The Broadfork: A lost tool for farmers


This broadfork from has five tines. The original French design used many years ago has been adapted and altered by this company considering the advancement of metallurgy and CNC design. Other companies have utilized old designs of the original broadfork, using steel rounded tines, bent at an angle and placed specifically for additional leverage. There are other models from this particular manufacture with four tines with different widths for people with different heights, and weight. The strong thick gussets allow for the proper leverage for lifting the soil. The ash handle allows some flexion while digging and prying the dirt from the ground. Apart from the many earthworms saved from avoiding the use of a tiller, the broadfork saves on gasoline, maintenance, soil structure, and provides air to the garden space. Compared with a tiller, the broadfork appears to be a slow method for soil structure construction, however, it works considerably more square feet at once with less strain on the arms and core muscles. Rotary tillers seem to work ground faster, but in the broad spectrum of providing and building, a proper soil structure can actually be more detrimental than they are worth. If you've ever used a tiller maybe you recall the tingling arms, sore shoulders and wrist that followed, after the job was done. The fumes from the gasoline, spilt oil and gas, and heavy awkward bulk difficult to haul around the garden space, avoiding plants, hills, trenches, and rocks along the way.

When using the broadfork, the tines by the two ash handles should be thrown into the ground and stepped on at an angle. Stepping side to side sinks the tines deeper into the soil, wiggling back and forth as if on a teeter-totter, digging as deep as the 12" tines will go. Holding onto the upper portion of the Ash wooden handles, and pulling back while stepping backwards, and folding forward down to the ground provides enough leverage to lift about 20-30 pounds of soil, or two square feet of soil from the ground.

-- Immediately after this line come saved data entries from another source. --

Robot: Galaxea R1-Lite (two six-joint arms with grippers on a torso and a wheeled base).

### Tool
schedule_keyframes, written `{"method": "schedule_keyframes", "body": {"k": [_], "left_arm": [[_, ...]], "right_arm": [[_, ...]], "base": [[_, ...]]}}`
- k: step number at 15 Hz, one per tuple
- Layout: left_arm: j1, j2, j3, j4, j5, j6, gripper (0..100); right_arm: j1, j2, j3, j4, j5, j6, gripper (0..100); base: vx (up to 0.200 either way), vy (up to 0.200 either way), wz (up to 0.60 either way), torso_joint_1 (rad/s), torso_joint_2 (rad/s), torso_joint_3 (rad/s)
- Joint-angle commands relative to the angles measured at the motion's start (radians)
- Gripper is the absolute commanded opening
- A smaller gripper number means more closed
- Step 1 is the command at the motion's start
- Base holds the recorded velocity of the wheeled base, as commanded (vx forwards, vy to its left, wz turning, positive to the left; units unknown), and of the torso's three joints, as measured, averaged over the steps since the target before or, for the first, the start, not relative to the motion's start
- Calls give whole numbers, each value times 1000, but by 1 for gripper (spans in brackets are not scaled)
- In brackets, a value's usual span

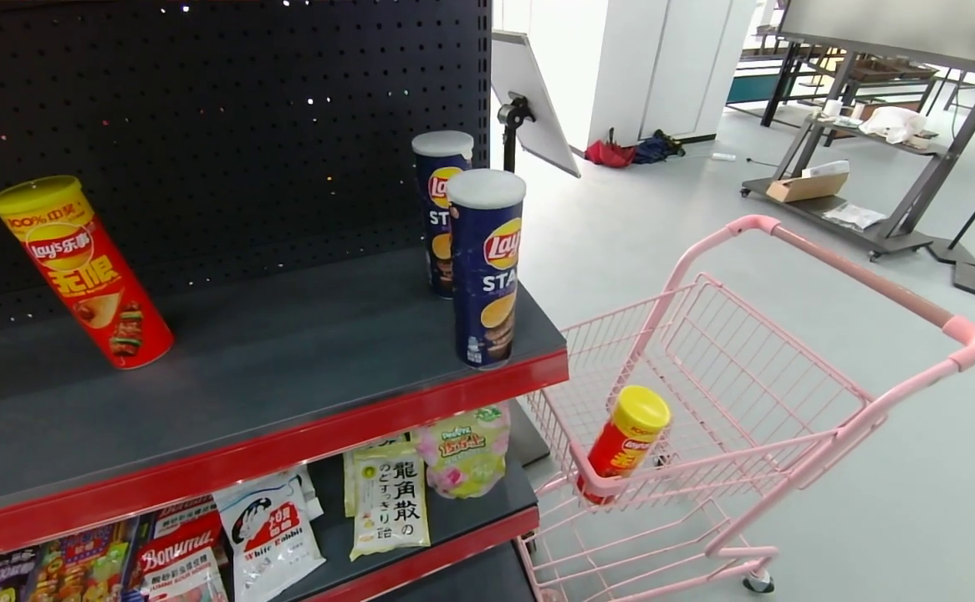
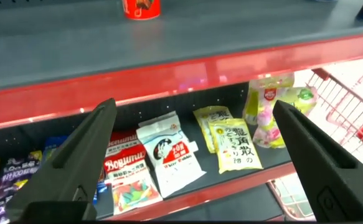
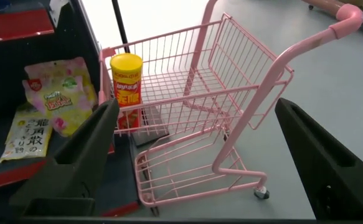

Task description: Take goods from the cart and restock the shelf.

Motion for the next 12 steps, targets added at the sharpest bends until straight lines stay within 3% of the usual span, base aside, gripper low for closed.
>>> {"method": "schedule_keyframes", "body": {"k": [1, 12], "left_arm": [[0, 0, 0, -1, 0, 0, 100], [0, 0, 0, -1, 0, 0, 100]], "right_arm": [[0, 0, 0, 0, 1, 0, 100], [0, 0, 0, 0, 1, 1, 100]], "base": [[0, 0, 0, -149, 364, 217], [0, 0, 0, -153, 416, 264]]}}
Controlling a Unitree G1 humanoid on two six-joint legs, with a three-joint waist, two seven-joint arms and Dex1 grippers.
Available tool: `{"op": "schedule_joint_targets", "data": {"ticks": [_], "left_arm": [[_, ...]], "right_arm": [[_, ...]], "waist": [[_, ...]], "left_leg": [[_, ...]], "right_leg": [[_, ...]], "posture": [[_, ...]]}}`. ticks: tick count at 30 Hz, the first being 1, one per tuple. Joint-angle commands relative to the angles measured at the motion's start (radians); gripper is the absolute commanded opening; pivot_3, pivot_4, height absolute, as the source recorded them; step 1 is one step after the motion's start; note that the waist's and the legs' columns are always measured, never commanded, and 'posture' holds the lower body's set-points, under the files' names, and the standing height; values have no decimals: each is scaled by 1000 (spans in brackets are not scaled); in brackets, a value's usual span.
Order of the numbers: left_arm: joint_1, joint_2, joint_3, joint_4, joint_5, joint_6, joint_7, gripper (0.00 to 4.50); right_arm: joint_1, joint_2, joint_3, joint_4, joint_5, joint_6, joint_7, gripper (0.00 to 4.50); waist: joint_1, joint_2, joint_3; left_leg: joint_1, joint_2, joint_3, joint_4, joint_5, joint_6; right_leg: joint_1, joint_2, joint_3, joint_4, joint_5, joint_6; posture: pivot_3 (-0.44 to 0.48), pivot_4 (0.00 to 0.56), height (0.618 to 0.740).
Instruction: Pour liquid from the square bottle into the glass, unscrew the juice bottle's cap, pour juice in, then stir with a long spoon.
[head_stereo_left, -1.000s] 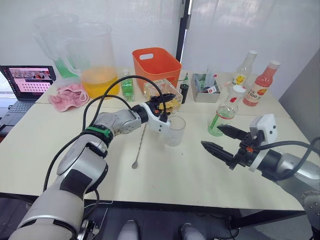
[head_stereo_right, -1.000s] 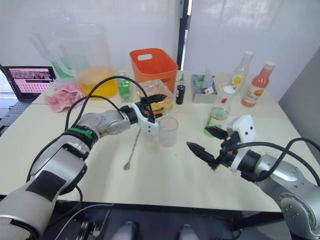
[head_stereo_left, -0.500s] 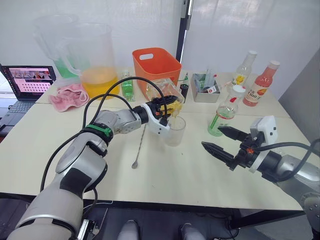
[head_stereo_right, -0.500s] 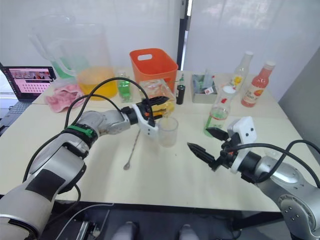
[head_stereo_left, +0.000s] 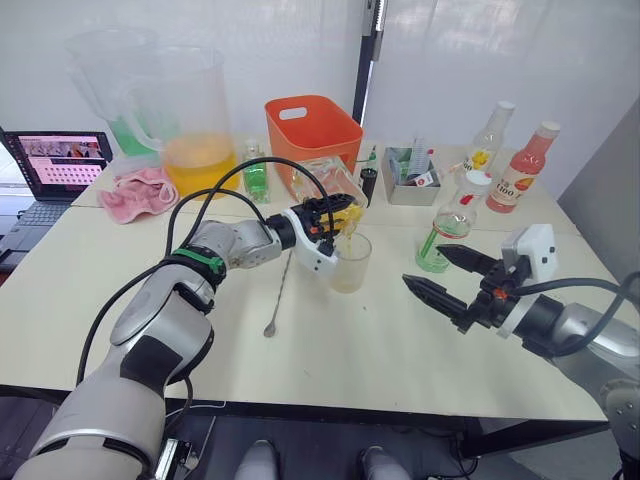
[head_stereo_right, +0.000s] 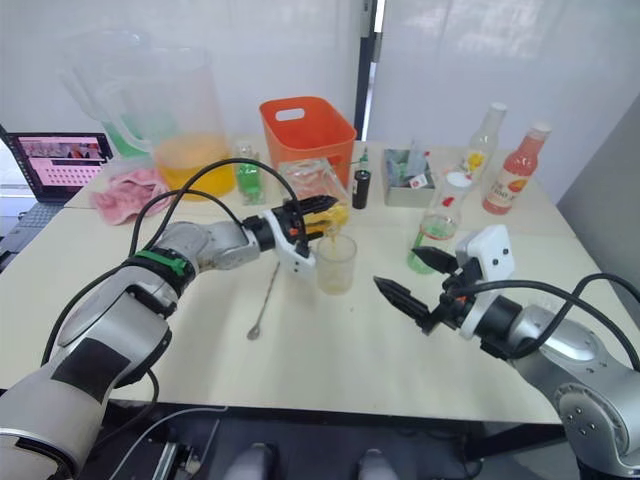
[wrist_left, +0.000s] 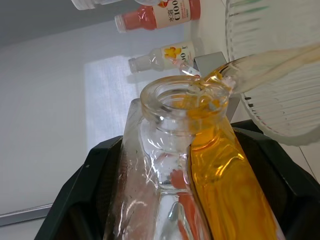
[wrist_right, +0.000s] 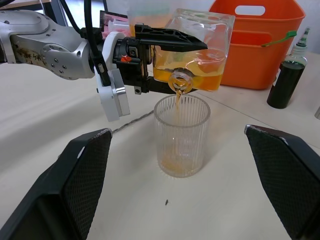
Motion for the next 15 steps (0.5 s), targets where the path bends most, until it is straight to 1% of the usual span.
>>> {"op": "schedule_joint_targets", "data": {"ticks": [1,15], "left_arm": [[-76,13,26,-50,-16,19,58,2803],[-80,15,15,-62,-1,30,75,2803]], "right_arm": [[-17,4,-7,-8,-3,-21,-5,4500],[-22,1,8,-5,-4,-20,-8,4500]], "waist": [[0,0,0],[0,0,0]], "left_leg": [[0,0,0,0,0,0],[0,0,0,0,0,0]], "right_leg": [[0,0,0,0,0,0],[0,0,0,0,0,0]], "posture": [[0,150,703],[0,150,703]]}}
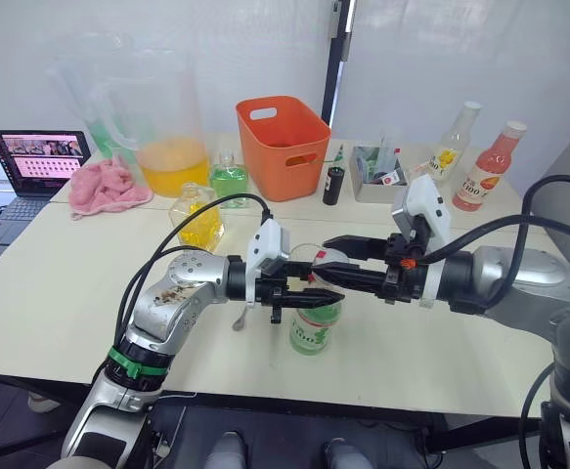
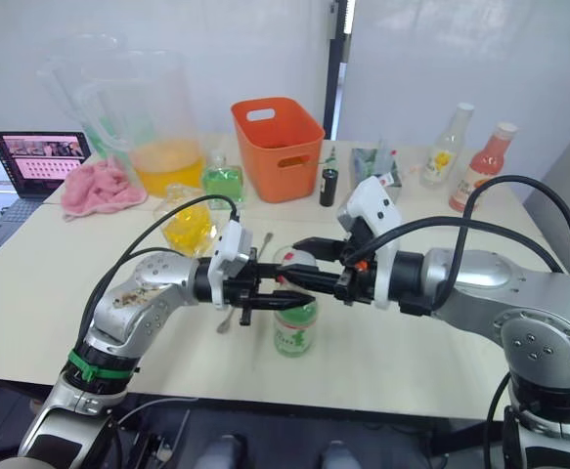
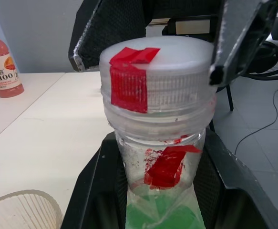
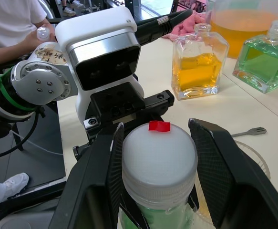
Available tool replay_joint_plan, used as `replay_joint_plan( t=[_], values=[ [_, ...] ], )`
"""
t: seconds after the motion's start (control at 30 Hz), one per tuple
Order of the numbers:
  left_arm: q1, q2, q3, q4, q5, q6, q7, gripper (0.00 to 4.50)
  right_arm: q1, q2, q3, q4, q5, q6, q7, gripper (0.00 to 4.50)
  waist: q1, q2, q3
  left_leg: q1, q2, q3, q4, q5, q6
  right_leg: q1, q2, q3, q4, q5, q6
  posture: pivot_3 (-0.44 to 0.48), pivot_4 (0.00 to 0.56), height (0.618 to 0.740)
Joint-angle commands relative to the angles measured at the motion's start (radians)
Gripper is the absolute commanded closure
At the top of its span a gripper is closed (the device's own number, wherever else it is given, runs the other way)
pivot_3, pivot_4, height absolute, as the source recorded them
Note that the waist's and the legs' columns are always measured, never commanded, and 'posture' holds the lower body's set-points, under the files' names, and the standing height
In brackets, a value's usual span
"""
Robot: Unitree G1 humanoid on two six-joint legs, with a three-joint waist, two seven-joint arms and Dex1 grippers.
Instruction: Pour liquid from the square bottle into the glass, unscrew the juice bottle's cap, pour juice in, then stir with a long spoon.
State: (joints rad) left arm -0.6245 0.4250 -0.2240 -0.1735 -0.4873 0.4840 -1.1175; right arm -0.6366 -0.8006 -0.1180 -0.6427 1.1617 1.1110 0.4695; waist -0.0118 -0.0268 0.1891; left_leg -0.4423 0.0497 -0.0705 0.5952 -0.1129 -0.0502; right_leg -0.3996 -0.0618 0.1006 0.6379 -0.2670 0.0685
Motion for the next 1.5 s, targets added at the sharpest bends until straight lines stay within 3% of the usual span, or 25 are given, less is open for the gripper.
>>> replay_joint_plan(
  t=[0.03,0.27,0.47,0.6,0.8,1.07,1.5],
  values=[
    [0.028,0.016,-0.037,0.013,0.038,0.024,0.014,3.14,0.006,-0.043,0.072,0.023,-0.086,-0.076,0.173,2.85,-0.001,0.0,0.0,0.0,0.0,0.0,0.0,0.0,0.0,0.001,0.0,0.0,-0.001,0.0,0.0,0.0,0.15,0.74],
    [0.041,0.036,-0.026,-0.018,0.031,0.036,0.031,3.14,-0.051,-0.081,0.249,0.204,-0.336,-0.335,0.559,2.85,-0.006,0.0,-0.001,0.002,0.0,0.0,0.0,0.0,0.0,0.006,0.0,0.0,-0.009,0.002,0.001,0.0,0.15,0.74],
    [0.06,0.054,-0.018,-0.047,0.033,0.041,0.049,3.14,-0.184,-0.029,0.381,0.458,-0.522,-0.595,0.905,2.85,-0.014,0.0,-0.003,0.004,0.001,0.0,0.0,0.0,0.0,0.008,0.0,-0.001,-0.009,0.002,0.001,0.0,0.15,0.74],
    [0.063,0.062,-0.016,-0.058,0.031,0.045,0.055,3.14,-0.271,0.015,0.417,0.598,-0.586,-0.676,1.047,2.85,-0.022,0.0,-0.003,0.006,0.0,0.0,-0.001,0.0,0.0,0.01,0.0,-0.001,-0.009,0.002,0.001,0.0,0.15,0.74],
    [0.062,0.06,-0.018,-0.073,0.028,0.06,0.07,3.14,-0.341,0.069,0.43,0.724,-0.642,-0.738,1.141,2.89,-0.027,0.0,-0.004,0.007,0.001,0.0,-0.002,0.0,0.0,0.01,0.0,-0.001,-0.008,0.002,0.002,0.0,0.15,0.74],
    [0.042,0.059,-0.014,-0.087,0.012,0.09,0.089,3.14,-0.377,0.078,0.436,0.767,-0.602,-0.748,1.145,2.89,-0.031,0.0,-0.004,0.009,0.001,0.0,-0.002,-0.001,-0.002,0.011,0.0,-0.001,-0.007,0.002,0.001,0.0,0.15,0.74],
    [0.032,0.043,-0.027,-0.086,0.009,0.093,0.092,3.14,-0.419,0.028,0.245,0.674,-0.425,-0.49,1.117,2.89,-0.024,0.0,-0.004,0.006,0.0,0.0,-0.002,-0.001,-0.002,0.009,0.0,-0.001,-0.007,0.002,0.002,0.0,0.15,0.74]
  ],
)
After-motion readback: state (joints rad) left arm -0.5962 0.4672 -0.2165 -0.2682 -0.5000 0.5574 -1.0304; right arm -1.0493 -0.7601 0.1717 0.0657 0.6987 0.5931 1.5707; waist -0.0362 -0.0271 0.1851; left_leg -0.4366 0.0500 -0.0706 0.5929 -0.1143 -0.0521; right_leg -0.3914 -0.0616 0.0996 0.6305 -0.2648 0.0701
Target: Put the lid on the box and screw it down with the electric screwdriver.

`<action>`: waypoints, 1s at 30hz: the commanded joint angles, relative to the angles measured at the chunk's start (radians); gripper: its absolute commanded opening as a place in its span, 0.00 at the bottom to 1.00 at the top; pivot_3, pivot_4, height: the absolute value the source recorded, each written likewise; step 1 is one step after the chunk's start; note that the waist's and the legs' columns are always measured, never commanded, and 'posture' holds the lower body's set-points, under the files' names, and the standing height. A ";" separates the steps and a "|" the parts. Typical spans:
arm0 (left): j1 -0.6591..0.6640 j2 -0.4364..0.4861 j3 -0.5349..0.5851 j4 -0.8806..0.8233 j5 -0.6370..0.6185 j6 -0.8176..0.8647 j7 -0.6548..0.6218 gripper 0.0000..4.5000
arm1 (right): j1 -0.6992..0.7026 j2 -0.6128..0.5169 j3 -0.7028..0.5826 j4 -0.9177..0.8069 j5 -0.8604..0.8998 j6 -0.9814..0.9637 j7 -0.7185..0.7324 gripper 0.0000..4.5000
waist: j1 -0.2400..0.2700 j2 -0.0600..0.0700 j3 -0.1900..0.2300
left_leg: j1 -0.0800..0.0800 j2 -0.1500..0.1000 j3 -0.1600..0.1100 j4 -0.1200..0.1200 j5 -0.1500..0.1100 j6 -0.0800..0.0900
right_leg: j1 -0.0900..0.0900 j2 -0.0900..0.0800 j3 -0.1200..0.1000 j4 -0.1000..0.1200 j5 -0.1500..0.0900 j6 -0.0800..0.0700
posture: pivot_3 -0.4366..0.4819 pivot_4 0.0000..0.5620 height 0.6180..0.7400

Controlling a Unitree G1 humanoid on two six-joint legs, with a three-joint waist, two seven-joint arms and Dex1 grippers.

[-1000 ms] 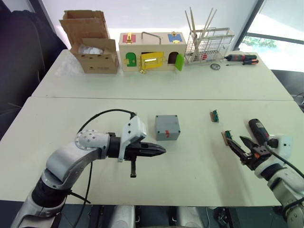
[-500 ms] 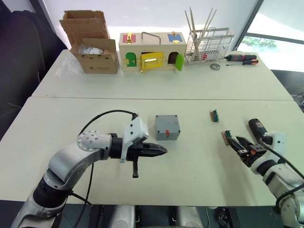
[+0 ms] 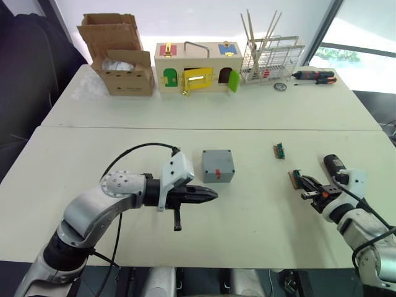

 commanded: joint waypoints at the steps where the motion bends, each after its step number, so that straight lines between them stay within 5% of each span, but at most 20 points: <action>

The soil does not need to be a powdery texture except at the very surface of the ground where sewing seedlings becomes more important. Instead the ground can be clumpy but not dense, which the broadfork maintains, and most tillers do not. Hard compacted clumps of worm castings, clay, sand, and loam all must be broken apart and mixed together in the correct proportions to allow plants to fully utilize the soil structure. Roots mine into these clumps breaking them up, and upon mortification, leave behind organic matter that has bonded sand and clay, and compost together with fibers for future plants to consume.

The broadfork maintains soil fertility by increasing air access to root zones, and mycorrhizae and bacteria production. Earthworms, and other valuable creatures are saved from death, allowing them to mine and work the soil as nature intended. Turning the soil over, and lifting it up from the compaction of the hardpan, and strata improves nutrient distribution. The quality of the soil, when using different cover crops, improves when roots, and compost are deposited into the soil, and gently flipped over on top of unused dirt. Adding layers of compost, sand, and other organic amendments greatly increase the broadfork productivity, as it mixes these additives into the soil instead of blending them. I suggest if you are breaking ground for the first time, use a rototiller, but after the ground is broke, a successive harvest of cover crops, combined with digging forks, and a broadfork over a span of 2-3 years will find you having a soil structure incomparable to a garden that has blended the soil with a tiller year after year. The advantages in the broad spectrum of time for your garden soil will show, whereas the negative aspects of using a tiller will be less immediately understood, and years later if compared to ground worked by a broadfork will lack in soil quality.